Work order: Restate, word for word, the lines from the opening line of the data through the line containing "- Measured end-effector", both included, and nothing else.

Recorded information:
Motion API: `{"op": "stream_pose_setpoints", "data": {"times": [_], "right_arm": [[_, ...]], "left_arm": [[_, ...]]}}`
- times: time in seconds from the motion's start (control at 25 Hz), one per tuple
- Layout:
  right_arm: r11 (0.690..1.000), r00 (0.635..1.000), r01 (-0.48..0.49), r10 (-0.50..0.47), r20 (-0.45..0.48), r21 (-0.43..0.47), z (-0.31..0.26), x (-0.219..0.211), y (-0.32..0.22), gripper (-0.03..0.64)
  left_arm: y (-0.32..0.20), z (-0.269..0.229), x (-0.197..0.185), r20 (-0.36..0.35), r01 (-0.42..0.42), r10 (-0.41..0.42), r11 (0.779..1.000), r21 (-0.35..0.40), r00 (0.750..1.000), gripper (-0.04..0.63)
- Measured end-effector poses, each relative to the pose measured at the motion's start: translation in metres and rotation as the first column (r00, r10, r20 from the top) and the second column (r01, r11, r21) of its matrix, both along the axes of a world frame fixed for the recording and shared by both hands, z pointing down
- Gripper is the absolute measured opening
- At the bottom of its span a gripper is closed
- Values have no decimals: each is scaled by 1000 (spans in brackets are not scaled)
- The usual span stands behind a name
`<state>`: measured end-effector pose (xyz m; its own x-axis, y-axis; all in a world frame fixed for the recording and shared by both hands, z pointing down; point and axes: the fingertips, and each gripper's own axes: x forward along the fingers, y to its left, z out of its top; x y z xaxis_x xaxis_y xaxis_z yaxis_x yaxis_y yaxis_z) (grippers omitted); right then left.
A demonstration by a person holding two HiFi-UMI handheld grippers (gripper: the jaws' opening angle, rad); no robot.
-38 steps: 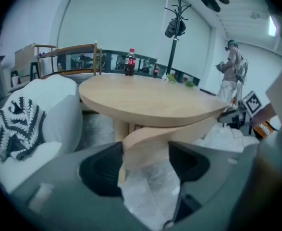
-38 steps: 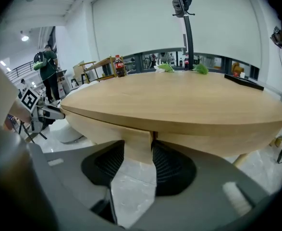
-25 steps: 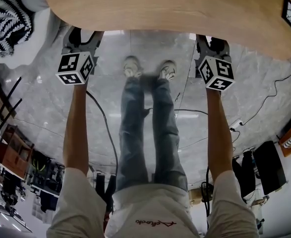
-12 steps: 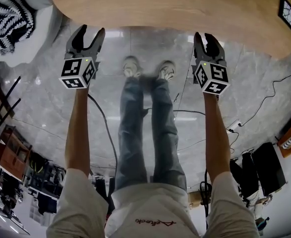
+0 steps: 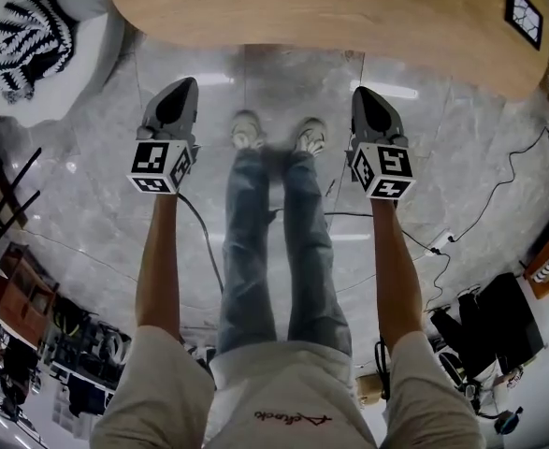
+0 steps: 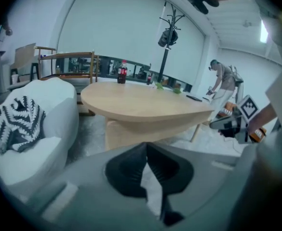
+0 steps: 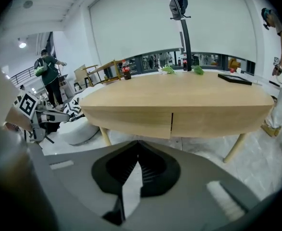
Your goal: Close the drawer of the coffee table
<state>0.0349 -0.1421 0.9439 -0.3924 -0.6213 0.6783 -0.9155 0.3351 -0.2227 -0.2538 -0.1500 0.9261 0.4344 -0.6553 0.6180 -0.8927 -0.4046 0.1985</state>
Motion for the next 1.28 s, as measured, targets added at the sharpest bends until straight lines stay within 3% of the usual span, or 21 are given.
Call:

Task result:
Motion API: `{"op": "stream_pose_setpoints", "data": {"times": [_], "right_arm": [[_, ...]], "left_arm": [[_, ...]]}}`
- times: time in seconds from the motion's start (control at 25 Hz), one per tuple
- Layout:
  right_arm: r11 (0.690..1.000), r00 (0.635..1.000), r01 (-0.48..0.49), r10 (-0.50..0.47), r20 (-0.45..0.48), r21 (-0.43..0.47), z (-0.31..0.26), x (-0.219..0.211), y (-0.32..0.22), gripper (-0.03..0.64)
  left_arm: y (-0.32..0.20), z (-0.269..0.229), x (-0.197..0.185), r20 (-0.36..0.35), r01 (-0.42..0.42), r10 (-0.41..0.42), r11 (0.779..1.000), r21 (-0.35..0.40), r00 (0.750..1.000), gripper (-0.04..0.63)
- Measured end-effector poses, each relative to the pose measured at the motion's start: translation in metres and rotation as the first column (r00, r10, r20 from the top) and the second column (r01, r11, r21) of its matrix, both along the axes of a world frame fixed for the recording and shared by both hands, z pointing down

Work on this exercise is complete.